Ведь если действие, произведённое на ретину[15] нашего глаза световым пучком, отразившимся от луны, мыслящее существо воспринимает не просто как механическое раздражение внутри глаза, а как форму самой вещи, как лунный диск, висящий в пространстве вне глаза, то значит Я – мыслящее существо – испытывает непосредственно не то воздействие, которое произвела на него внешняя вещь, а нечто совсем иное: форму (т.е. пространственно-геометрическую конфигурацию) и положение этого внешнего тела, которое возникло внутри нас в результате механического или светового воздействия. Вот в чём и загадка и вся суть мышления как способа действия мыслящего тела в отличие от тела не мыслящего. Легко понять, как одно тело вызывает своим действием изменение в другом теле, это вполне объясняется через понятия физики. Трудно, а с точки зрения чисто физических (а в эпоху Спинозы даже «чисто» механических, геометрических) понятий даже невозможно объяснить, как и почему мыслящее тело испытывает и воспринимает вызванное внешним телом действие внутри самого себя как внешнее тело, как его, а не свою собственную форму, конфигурацию и положение в пространстве.

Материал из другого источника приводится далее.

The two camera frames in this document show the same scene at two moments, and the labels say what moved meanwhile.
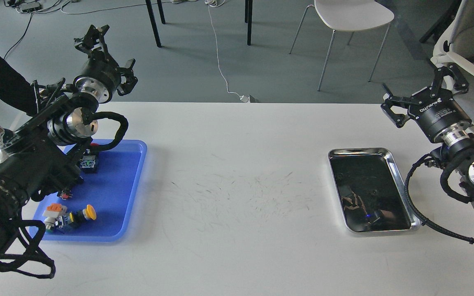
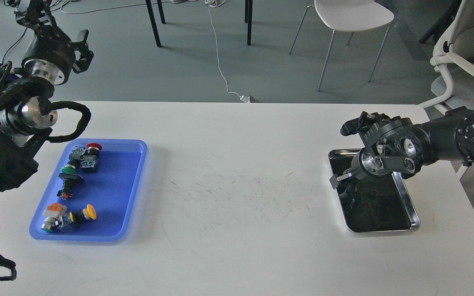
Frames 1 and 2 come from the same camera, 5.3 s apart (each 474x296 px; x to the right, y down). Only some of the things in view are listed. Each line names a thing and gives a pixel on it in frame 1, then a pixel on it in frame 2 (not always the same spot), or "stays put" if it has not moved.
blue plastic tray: [112, 189] stays put
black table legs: [249, 3] stays put
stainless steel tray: [370, 192] stays put
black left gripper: [101, 77] -> [50, 55]
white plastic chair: [349, 15] stays put
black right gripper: [438, 114] -> [361, 161]

Такова, в общем-то, загадка, над которой бились позднее и Лейбниц, и Фихте, загадка, к разрешению которой даже ещё и не подошла физиология высшей нервной деятельности и в наши дни. А Спиноза находит и вполне рациональное, хотя и только общетеоретическое, решение. Он прекрасно понимает, что разрешить проблему полностью и до конца может лишь совершенно конкретное, в том числе анатомо-физиологическое, исследование тех материальных механизмов, с помощью которых мыслящее тело (мозг) умудряется производить воистину мистически непонятный (с точки зрения чисто геометрических понятий) фокус. Но что оно такой фокус производит – видит вещь, а не те сдвиги в частицах ретины и мозга, которые внутри него эта вещь своим световым воздействием вызвала, – факт несомненный. Факт, требующий принципиального объяснения, в общей форме намечающего дальнейшие пути более конкретному изучению.

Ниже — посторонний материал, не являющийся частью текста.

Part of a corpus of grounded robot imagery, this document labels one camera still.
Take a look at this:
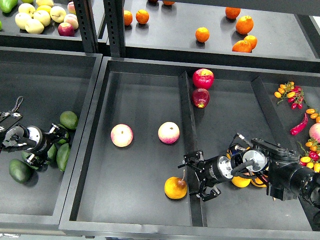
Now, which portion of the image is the black tray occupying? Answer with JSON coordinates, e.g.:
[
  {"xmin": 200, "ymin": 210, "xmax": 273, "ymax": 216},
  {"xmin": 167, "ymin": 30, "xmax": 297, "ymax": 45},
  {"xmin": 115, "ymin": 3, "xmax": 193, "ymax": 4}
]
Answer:
[
  {"xmin": 0, "ymin": 47, "xmax": 103, "ymax": 234},
  {"xmin": 59, "ymin": 57, "xmax": 320, "ymax": 240}
]

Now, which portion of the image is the dark red apple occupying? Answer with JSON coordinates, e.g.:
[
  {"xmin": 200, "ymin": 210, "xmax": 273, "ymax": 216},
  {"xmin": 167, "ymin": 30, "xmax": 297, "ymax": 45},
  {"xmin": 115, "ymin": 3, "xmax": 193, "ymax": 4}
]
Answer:
[{"xmin": 191, "ymin": 88, "xmax": 210, "ymax": 109}]

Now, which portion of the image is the black shelf post left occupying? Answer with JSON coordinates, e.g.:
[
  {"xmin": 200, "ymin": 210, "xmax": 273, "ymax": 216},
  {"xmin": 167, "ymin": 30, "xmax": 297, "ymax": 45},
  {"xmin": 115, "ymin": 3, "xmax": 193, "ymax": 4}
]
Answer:
[{"xmin": 73, "ymin": 0, "xmax": 99, "ymax": 53}]

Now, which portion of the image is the orange shelf behind front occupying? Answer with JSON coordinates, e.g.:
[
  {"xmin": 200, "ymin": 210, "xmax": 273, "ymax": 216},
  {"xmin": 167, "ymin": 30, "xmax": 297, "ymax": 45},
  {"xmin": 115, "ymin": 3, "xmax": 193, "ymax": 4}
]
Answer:
[{"xmin": 243, "ymin": 35, "xmax": 258, "ymax": 50}]

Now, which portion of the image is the cherry tomato bunch lower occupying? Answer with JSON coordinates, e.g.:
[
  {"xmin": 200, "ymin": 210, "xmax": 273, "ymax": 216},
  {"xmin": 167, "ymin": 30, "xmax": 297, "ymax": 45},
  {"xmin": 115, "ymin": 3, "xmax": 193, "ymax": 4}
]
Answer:
[{"xmin": 298, "ymin": 138, "xmax": 320, "ymax": 173}]

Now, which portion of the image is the green avocado middle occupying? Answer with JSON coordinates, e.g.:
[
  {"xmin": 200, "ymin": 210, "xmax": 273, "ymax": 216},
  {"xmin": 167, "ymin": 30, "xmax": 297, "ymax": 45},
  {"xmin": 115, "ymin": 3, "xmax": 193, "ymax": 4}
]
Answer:
[{"xmin": 57, "ymin": 124, "xmax": 70, "ymax": 145}]

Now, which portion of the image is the yellow brown pear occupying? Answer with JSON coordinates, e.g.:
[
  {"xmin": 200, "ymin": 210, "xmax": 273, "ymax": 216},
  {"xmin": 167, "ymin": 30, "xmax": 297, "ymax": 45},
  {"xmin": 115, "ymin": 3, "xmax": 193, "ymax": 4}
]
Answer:
[{"xmin": 164, "ymin": 169, "xmax": 188, "ymax": 200}]

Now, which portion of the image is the cherry tomato bunch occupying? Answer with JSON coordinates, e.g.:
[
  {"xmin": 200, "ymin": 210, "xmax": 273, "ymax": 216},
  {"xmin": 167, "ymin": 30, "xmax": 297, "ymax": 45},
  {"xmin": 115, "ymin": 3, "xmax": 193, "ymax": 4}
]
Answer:
[
  {"xmin": 274, "ymin": 81, "xmax": 305, "ymax": 110},
  {"xmin": 298, "ymin": 138, "xmax": 320, "ymax": 173}
]

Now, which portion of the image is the pale yellow apple front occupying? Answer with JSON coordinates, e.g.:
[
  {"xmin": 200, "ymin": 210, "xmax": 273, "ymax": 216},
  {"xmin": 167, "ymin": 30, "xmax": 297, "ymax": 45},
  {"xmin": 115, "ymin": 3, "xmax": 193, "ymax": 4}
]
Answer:
[{"xmin": 25, "ymin": 19, "xmax": 45, "ymax": 35}]

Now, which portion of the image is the pink peach right edge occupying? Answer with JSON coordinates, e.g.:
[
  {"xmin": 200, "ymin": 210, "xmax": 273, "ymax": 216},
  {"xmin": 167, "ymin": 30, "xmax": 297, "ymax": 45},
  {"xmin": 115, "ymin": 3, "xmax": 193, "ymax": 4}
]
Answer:
[{"xmin": 309, "ymin": 123, "xmax": 320, "ymax": 142}]

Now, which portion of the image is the cherry tomato bunch top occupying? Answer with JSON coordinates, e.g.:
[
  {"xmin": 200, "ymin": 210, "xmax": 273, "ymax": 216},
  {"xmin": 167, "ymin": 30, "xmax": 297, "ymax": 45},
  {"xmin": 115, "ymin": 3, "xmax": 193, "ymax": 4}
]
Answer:
[{"xmin": 274, "ymin": 81, "xmax": 305, "ymax": 110}]

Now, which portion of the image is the pink yellow apple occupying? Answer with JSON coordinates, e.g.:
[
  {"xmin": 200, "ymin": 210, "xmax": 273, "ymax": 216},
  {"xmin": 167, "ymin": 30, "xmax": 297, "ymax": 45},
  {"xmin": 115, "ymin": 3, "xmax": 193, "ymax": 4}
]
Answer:
[
  {"xmin": 158, "ymin": 121, "xmax": 180, "ymax": 144},
  {"xmin": 110, "ymin": 123, "xmax": 134, "ymax": 148}
]

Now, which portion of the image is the dark avocado beside it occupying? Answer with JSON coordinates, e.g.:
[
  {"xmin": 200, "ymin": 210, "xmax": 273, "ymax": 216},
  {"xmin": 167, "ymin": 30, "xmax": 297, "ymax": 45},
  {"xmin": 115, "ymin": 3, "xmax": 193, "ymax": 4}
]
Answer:
[{"xmin": 21, "ymin": 151, "xmax": 39, "ymax": 170}]

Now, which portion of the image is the pale yellow apple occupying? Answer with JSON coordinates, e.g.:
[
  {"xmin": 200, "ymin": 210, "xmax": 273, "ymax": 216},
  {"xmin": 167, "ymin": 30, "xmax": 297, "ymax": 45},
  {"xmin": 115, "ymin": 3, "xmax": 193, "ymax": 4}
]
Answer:
[
  {"xmin": 25, "ymin": 19, "xmax": 45, "ymax": 35},
  {"xmin": 49, "ymin": 6, "xmax": 67, "ymax": 24},
  {"xmin": 15, "ymin": 12, "xmax": 32, "ymax": 30},
  {"xmin": 33, "ymin": 10, "xmax": 51, "ymax": 27},
  {"xmin": 18, "ymin": 3, "xmax": 36, "ymax": 17}
]

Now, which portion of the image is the black left tray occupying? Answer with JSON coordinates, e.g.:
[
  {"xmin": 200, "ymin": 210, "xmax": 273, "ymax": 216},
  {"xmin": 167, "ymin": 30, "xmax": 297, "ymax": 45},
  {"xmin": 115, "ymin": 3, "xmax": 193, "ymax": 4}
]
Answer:
[{"xmin": 0, "ymin": 47, "xmax": 103, "ymax": 234}]

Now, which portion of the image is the black centre tray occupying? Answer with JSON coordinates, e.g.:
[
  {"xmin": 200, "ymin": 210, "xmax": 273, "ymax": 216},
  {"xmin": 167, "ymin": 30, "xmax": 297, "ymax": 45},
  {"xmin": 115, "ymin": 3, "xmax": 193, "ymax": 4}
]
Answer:
[{"xmin": 59, "ymin": 57, "xmax": 320, "ymax": 240}]

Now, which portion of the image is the black shelf post right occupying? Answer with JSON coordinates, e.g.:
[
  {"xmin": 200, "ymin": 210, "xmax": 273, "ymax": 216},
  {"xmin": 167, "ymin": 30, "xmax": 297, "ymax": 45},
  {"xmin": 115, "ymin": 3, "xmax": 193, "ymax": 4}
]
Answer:
[{"xmin": 103, "ymin": 0, "xmax": 126, "ymax": 58}]

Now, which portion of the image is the green avocado top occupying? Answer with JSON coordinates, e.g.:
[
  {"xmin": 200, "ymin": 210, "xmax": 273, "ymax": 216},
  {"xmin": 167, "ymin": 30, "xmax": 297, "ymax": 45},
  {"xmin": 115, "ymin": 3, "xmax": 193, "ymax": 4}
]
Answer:
[{"xmin": 59, "ymin": 111, "xmax": 79, "ymax": 130}]

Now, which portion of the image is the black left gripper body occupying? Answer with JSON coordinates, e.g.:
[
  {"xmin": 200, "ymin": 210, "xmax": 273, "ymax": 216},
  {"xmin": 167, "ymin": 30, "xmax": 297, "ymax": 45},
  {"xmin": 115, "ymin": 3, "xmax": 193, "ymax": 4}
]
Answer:
[{"xmin": 25, "ymin": 128, "xmax": 53, "ymax": 156}]

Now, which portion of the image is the pale yellow apple right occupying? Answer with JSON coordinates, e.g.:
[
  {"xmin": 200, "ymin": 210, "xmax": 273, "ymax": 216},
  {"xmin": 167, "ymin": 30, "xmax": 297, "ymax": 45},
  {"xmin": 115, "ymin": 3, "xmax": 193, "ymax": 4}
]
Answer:
[{"xmin": 49, "ymin": 6, "xmax": 67, "ymax": 24}]

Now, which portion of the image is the dark green avocado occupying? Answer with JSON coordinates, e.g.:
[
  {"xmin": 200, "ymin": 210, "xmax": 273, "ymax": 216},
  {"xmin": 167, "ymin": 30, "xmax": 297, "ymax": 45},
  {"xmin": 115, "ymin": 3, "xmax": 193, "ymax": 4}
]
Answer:
[{"xmin": 47, "ymin": 144, "xmax": 58, "ymax": 165}]

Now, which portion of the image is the pink peach on shelf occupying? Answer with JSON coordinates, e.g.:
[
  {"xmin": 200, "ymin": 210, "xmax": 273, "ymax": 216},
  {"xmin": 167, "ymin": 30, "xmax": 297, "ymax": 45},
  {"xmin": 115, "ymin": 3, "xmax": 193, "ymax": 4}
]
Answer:
[{"xmin": 63, "ymin": 13, "xmax": 79, "ymax": 30}]

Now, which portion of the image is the red chili pepper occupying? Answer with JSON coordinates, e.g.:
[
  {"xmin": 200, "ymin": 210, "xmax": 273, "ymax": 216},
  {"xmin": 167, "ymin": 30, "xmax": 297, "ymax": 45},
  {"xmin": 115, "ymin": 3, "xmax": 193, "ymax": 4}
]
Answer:
[{"xmin": 289, "ymin": 113, "xmax": 309, "ymax": 136}]

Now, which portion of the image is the dark avocado far left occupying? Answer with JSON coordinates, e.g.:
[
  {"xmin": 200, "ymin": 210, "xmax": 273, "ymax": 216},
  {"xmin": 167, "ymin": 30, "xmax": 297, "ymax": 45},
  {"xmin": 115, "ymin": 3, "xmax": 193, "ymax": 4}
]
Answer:
[{"xmin": 9, "ymin": 158, "xmax": 32, "ymax": 184}]

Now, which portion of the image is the bright red apple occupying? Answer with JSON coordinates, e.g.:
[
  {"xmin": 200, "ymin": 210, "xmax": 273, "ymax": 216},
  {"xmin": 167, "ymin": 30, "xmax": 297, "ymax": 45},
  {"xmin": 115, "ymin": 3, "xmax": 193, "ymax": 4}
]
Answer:
[{"xmin": 192, "ymin": 68, "xmax": 215, "ymax": 90}]

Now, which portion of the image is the pink yellow apple left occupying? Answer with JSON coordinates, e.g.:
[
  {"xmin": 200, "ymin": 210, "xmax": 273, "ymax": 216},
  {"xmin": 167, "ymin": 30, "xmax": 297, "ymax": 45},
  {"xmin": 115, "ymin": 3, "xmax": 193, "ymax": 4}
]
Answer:
[{"xmin": 110, "ymin": 123, "xmax": 134, "ymax": 148}]

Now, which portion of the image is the pale yellow apple left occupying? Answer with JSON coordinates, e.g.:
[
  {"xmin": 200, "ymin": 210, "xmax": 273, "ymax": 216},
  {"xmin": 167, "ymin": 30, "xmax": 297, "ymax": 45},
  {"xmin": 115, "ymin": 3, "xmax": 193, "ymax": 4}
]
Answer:
[{"xmin": 15, "ymin": 12, "xmax": 32, "ymax": 30}]

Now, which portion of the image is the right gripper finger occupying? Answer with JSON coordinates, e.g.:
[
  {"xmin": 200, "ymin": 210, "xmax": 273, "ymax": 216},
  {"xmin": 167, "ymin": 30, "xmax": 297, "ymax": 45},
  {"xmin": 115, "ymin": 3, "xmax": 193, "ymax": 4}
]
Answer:
[
  {"xmin": 189, "ymin": 178, "xmax": 222, "ymax": 202},
  {"xmin": 177, "ymin": 150, "xmax": 205, "ymax": 173}
]

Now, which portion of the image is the yellow pear lower middle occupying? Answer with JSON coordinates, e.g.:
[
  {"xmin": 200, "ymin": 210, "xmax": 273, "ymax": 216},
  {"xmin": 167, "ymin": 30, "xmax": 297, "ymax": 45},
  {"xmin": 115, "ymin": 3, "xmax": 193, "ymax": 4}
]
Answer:
[{"xmin": 250, "ymin": 175, "xmax": 268, "ymax": 188}]

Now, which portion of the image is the red apple on shelf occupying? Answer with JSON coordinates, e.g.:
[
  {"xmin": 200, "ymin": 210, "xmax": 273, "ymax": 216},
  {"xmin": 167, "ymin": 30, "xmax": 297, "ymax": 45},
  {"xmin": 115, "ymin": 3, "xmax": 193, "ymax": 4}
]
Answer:
[{"xmin": 57, "ymin": 22, "xmax": 75, "ymax": 37}]

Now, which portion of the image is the yellow pear lower left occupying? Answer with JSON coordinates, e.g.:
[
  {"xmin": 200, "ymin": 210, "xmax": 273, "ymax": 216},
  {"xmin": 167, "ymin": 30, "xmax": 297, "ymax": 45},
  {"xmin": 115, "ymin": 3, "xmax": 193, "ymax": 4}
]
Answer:
[{"xmin": 231, "ymin": 176, "xmax": 251, "ymax": 188}]

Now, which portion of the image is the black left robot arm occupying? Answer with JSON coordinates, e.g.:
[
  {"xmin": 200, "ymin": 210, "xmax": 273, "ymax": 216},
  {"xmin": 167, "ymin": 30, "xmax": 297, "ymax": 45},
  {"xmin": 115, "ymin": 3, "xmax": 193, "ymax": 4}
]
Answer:
[{"xmin": 0, "ymin": 96, "xmax": 69, "ymax": 169}]

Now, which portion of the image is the black shelf post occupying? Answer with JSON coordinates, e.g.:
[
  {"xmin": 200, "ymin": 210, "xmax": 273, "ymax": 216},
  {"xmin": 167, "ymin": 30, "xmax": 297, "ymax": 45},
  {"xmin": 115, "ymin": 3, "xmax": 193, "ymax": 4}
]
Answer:
[
  {"xmin": 103, "ymin": 0, "xmax": 126, "ymax": 58},
  {"xmin": 73, "ymin": 0, "xmax": 99, "ymax": 53}
]

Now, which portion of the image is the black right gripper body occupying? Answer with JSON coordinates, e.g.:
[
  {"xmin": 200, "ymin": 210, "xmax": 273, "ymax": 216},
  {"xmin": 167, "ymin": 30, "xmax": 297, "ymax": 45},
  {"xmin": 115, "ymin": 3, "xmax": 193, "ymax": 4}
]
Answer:
[{"xmin": 195, "ymin": 155, "xmax": 234, "ymax": 187}]

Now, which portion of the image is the black tray divider right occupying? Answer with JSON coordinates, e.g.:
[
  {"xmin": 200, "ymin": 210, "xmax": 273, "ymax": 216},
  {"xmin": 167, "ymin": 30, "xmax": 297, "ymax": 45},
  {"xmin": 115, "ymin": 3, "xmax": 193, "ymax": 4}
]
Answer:
[{"xmin": 251, "ymin": 77, "xmax": 320, "ymax": 231}]

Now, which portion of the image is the orange cherry tomatoes cluster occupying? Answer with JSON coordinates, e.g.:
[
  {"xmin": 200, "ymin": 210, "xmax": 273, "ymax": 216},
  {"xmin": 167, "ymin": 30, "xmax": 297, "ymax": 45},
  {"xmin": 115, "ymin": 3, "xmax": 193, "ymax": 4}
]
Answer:
[{"xmin": 305, "ymin": 108, "xmax": 320, "ymax": 123}]

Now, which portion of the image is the pink yellow apple right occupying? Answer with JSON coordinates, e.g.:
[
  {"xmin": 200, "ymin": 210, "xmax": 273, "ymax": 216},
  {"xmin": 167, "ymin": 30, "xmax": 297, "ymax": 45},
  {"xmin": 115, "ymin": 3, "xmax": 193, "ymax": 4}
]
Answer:
[{"xmin": 158, "ymin": 121, "xmax": 180, "ymax": 144}]

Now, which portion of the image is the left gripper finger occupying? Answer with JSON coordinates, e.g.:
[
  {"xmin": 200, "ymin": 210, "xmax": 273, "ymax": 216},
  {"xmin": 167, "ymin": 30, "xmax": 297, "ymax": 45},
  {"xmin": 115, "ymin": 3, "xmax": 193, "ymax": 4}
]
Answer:
[
  {"xmin": 48, "ymin": 123, "xmax": 66, "ymax": 144},
  {"xmin": 27, "ymin": 153, "xmax": 47, "ymax": 168}
]

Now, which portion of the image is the orange on shelf centre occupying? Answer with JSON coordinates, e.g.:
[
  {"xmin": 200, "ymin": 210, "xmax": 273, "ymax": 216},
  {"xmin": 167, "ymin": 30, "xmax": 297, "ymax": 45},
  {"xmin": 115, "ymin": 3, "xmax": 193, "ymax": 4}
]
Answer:
[{"xmin": 195, "ymin": 27, "xmax": 210, "ymax": 43}]

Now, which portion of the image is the orange shelf front right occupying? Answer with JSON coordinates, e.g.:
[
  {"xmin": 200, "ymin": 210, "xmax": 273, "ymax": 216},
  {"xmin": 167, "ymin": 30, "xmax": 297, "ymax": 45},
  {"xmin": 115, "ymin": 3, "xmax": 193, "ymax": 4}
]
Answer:
[{"xmin": 232, "ymin": 40, "xmax": 252, "ymax": 53}]

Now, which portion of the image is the pale yellow apple back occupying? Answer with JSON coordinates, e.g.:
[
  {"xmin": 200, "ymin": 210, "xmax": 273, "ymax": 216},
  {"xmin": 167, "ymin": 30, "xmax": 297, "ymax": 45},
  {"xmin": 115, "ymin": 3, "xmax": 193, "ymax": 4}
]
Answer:
[{"xmin": 18, "ymin": 3, "xmax": 36, "ymax": 17}]

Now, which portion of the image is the pale yellow apple middle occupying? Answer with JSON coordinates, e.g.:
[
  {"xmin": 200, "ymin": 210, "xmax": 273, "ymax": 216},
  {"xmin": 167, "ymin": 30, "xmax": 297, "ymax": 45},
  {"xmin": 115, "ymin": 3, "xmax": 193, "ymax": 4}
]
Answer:
[{"xmin": 33, "ymin": 10, "xmax": 51, "ymax": 27}]

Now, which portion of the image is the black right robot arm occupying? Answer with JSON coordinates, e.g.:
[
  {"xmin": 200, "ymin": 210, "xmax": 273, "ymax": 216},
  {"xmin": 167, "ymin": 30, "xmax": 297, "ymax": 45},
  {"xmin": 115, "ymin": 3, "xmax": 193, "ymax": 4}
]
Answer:
[{"xmin": 180, "ymin": 133, "xmax": 320, "ymax": 208}]

Что может тут категорически сказать философ, оставаясь философом и не превращаясь в физиолога, анатома или оптика? Причём сказать точно, не ударяясь в игру воображения, не пытаясь конструировать в фантазии те гипотетические механизмы, с помощью которых упомянутый фокус вообще «можно было бы осуществить»? Сказать, оставаясь на почве твёрдо установленных фактов, известных до и независимо от всякого конкретно-физиологического исследования внутренних механизмов мыслящего существа и не могущих быть ни опровергнутыми, ни поставленными под сомнение никаким дальнейшим копанием внутри глаза и черепа?
В данном, частном, хотя и очень характерном, случае встаёт и другая, более общая проблема: об отношении философии как особой науки к конкретным естественнонаучным исследованиям. Позицию Спинозы по интересующему нас вопросу принципиально невозможно объяснить, если исходить из того позитивистского представления, согласно которому все свои выдающиеся достижения философия всегда делала и делает только путём чисто эмпирического «обобщения успехов современного ей естествознания». Ибо к решению интересующей нас проблемы не подошло естествознание не только XVII века, века Спинозы, но даже и в наши дни, триста лет спустя. Более того, тогдашнее естествознание вообще не подозревало о наличии такой проблемы, а если и подозревало, то знало её в той формулировке, которую выдавала и охраняла теология. Насчёт «души» и вообще всего того, что так или иначе связано с «душевной», психической жизнью, естествоиспытатели той эпохи – даже такие великие, как Исаак Ньютон, – находились целиком в плену господствующих, т.е. религиозно-теологических иллюзий. «Духовную» и «душевную» жизнь они охотно отдавали на откуп церкви и покорно признавали её авторитет. Они интересовались исключительно механическими характеристиками окружающего мира. А всё, что чисто механически необъяснимо, то и не подлежит научному объяснению. О том пусть печётся папа римский и его наместники.